Forty-nine lost lives brought him here.

Forty-nine people a part of a community that Steve somehow believed safer in the twenty first century than it had when he frequented the queer bars tucked into his and Bucky’s neighborhood. He and Bucky risked their skins for evenings of fun and community, and naively Steve thought that the risk had fizzled down into something more manageable.

But it hadn’t.

Folks like him and Bucky were still _other_ , still not right, no matter how many decades passed or rights became law.

A year had passed since Bucky returned home to Steve, bedraggled and unwashed and tired, but otherwise whole and unhurt. When Natasha and Clint herded Bucky onto Steve’s floor, shock and love overwhelmed him, but nothing on Bucky’s face betrayed how he felt about seeing Steve. Their awkward first conversation since Bucky dragged Steve out of the Potomac went as followed:

“What made you come back, Buck?” he asked.

Bucky’s eyes darted from Natasha and Clint to Steve and back again. Like a caged animal he backed closer to the wall, to a better vantage point to see every exit out of Steve’s modestly decorated living room. He licked his lips, wrung his hands – one gloved, one flesh – and said, “I-I saw a video. On the internet.”

“What about?” Steve asked, but he had a feeling that he knew.

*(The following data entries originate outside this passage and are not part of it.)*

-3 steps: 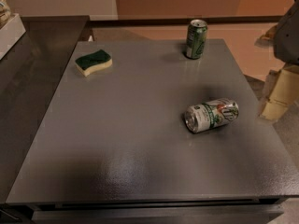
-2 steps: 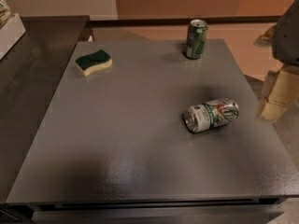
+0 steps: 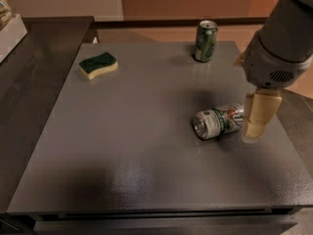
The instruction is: Pick 7up can
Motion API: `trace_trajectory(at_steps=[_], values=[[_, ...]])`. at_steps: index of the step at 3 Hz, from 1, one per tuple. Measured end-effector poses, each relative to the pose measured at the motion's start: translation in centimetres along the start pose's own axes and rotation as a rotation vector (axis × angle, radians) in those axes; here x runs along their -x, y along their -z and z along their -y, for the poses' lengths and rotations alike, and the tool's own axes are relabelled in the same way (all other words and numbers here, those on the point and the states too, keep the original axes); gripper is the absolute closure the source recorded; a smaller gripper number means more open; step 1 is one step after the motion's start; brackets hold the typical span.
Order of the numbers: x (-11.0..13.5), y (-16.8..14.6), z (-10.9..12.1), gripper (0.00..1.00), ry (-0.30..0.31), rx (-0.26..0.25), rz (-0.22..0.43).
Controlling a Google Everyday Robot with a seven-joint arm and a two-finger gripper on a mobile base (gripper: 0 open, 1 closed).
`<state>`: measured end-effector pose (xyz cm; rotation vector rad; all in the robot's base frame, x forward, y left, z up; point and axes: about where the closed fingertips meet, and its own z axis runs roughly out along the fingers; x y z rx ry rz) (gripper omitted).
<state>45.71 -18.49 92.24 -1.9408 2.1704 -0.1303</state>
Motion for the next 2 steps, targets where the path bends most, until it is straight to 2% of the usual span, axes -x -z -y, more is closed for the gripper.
trace_trajectory(at_steps=[1, 2], values=[[-0.1, -3.1, 0.0, 0.00, 0.043, 0.026, -0.049], [-0.4, -5.2, -0.2, 0.00, 0.076, 0.047, -0.066]])
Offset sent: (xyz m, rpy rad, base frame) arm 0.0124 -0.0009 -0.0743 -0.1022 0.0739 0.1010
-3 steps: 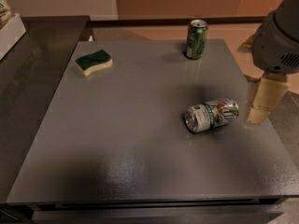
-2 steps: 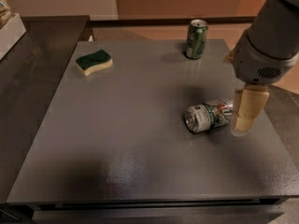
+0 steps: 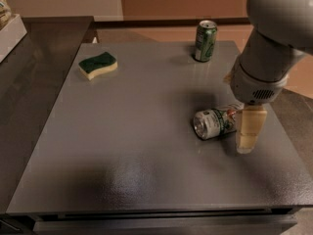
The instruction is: Pick 7up can
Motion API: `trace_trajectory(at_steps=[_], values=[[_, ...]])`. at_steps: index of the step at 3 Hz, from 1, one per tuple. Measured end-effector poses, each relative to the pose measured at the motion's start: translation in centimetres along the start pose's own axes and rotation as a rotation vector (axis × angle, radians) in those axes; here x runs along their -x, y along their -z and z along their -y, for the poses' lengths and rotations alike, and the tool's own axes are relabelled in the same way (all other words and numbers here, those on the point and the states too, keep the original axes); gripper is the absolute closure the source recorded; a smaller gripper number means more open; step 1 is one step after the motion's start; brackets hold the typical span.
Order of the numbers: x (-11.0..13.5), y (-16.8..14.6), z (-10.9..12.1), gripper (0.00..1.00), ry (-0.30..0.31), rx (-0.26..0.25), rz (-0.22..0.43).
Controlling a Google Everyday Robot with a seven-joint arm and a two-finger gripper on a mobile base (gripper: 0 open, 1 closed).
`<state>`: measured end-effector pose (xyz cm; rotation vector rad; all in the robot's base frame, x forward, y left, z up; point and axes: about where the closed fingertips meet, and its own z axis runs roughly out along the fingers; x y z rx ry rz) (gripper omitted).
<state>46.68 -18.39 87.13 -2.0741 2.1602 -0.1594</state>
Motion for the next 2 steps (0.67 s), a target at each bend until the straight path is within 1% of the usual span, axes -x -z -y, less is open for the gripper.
trace_trajectory(at_steps=[1, 2], values=[[-0.02, -1.25, 0.00, 0.03, 0.017, 0.026, -0.009], [0.09, -1.77, 0.03, 0.19, 0.022, 0.052, -0.010]])
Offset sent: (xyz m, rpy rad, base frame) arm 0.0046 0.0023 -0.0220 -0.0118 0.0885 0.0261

“There were all these people and – and you said you loved me,” Bucky said, “You said you would marry me if I were still alive. You said you wanted us to be husbands. Then I saw – you can do that now? Fellas can go with fellas? There’s lotsa pictures of guys all gussied up and kissin’ and stuff and I – I thought. I’m not right, Steve, not really all good in the head, but…”

“But what?”

Nat and Clint shuffled awkwardly. They didn’t make a move to leave, however, in spite of the private nature of his and Bucky’s conversation. In all likelihood they wanted to ensure that Steve would be safe, that the Winter Soldier wasn’t in danger of appearing and taking hold of Bucky’s body.

Bucky lowered his gaze and trembled as though cold, but he lifted his eyes again and met Steve’s eyes with renewed determination. He said, “I got most of my memories. I remember how we used to be. You said you loved me.”

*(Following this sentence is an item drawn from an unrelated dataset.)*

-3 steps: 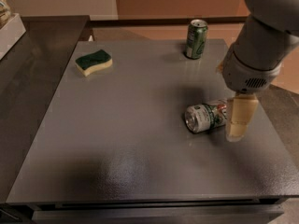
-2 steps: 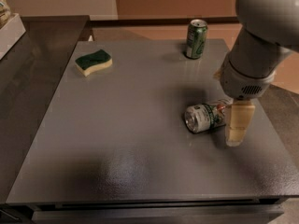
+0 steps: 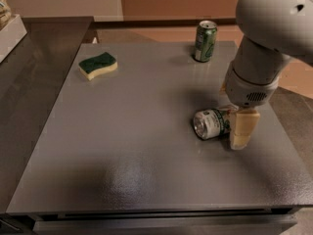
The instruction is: Pick 7up can
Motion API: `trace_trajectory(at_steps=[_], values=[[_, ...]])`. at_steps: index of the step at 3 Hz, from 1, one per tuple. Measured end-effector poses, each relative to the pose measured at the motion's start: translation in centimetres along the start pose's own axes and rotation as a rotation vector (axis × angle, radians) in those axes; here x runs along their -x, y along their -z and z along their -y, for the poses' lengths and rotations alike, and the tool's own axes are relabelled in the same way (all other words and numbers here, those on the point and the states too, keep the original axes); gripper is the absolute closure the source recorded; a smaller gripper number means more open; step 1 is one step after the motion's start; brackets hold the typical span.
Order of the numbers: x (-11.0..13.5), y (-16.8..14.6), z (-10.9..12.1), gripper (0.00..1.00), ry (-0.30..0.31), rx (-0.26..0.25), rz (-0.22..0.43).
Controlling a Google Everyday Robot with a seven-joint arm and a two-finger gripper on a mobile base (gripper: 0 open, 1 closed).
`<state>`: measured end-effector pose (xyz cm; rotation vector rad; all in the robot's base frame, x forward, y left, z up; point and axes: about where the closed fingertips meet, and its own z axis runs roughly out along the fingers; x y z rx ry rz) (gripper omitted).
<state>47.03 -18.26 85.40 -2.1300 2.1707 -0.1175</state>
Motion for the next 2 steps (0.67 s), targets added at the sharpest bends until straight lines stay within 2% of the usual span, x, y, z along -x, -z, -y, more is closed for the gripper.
trace_trajectory(at_steps=[2], values=[[0.33, 1.19, 0.72, 0.65, -0.018, 0.004, 0.007]])
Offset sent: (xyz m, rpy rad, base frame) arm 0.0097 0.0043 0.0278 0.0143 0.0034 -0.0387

“I do love you,” Steve whispered.

Bucky nodded and mulled over this information. He said, “I trust you. I want to stay. Here. With you.”

The other Avengers kept an eye on Bucky in the proceeding months. Tony had JARVIS on watch and Steve was ninety percent sure that Nat bugged his entire floor, but he wasn’t a spy and doubted his ability to find anything that she planted. But the Winter Soldier seemed well and truly gone, leaving behind a scared, haunted, but unwavering iteration of Bucky behind.

Slowly but surely, Bucky began to heal. He discovered a love of daytime television and spicy quesadillas, of long, piping hot showers and fuzzy throw blankets. For the first couple of months Steve’s intimacy with Bucky was limited to spooning up behind him in bed and kissing until they both were breathless. Bucky didn’t want more than that in the beginning, though his trust in Steve grew with each passing day.

Somewhere around five months after Bucky moved into the Tower, the Avengers held a press conference and came forward with Bucky, his past, and his current relationship with Steve. To say that the subsequent backlash was a three-ring shitshow would be putting it lightly. People fought like cats and dogs over Bucky’s culpability during his captivity with Hydra, barking and clawing until the president himself pardoned Bucky and named him the longest surviving POW.

The attention overwhelmed Bucky, and he didn’t like being out in public.

Which was why, though they quietly married not two months before (a week after Bucky’s birthday, on a gorgeous spring day), Bucky did not come with Steve to the vigil and fundraiser being held for the forty nine dead and fifty three injured victims of the Pulse shooting. The avoidance didn’t come from a lack of compassion, but rather, too much of it –

When the news broke, neither of them had been sleeping. They were restless from nightmares, and gave up on going to bed around midnight. Instead they set up camp on the couch with Bucky’s favorite fuzzy blanket and a couple of mugs of tea, and watched Netflix. Steve’s phone chirped with alert after alert around two in the morning, and they switched their television from Netflix to the news.

The Avengers did not arrive in time in Orlando, only reached their destination after the gunman was killed. They helped in the aftermath, but nothing felt adequate. Weight expanded in Steve’s chest until his ribcage felt as though it might splinter, and he cried on the quinjet.

But Bucky…Bucky was even worse. He didn’t speak when they were finally en route back to New York. At home, he locked himself in the bathroom, and after three hours when Steve broke in to check on him, Bucky had tucked himself into the far corner of the generous bathtub and put his face between his knees. He didn’t make a sound, but his shoulders shook.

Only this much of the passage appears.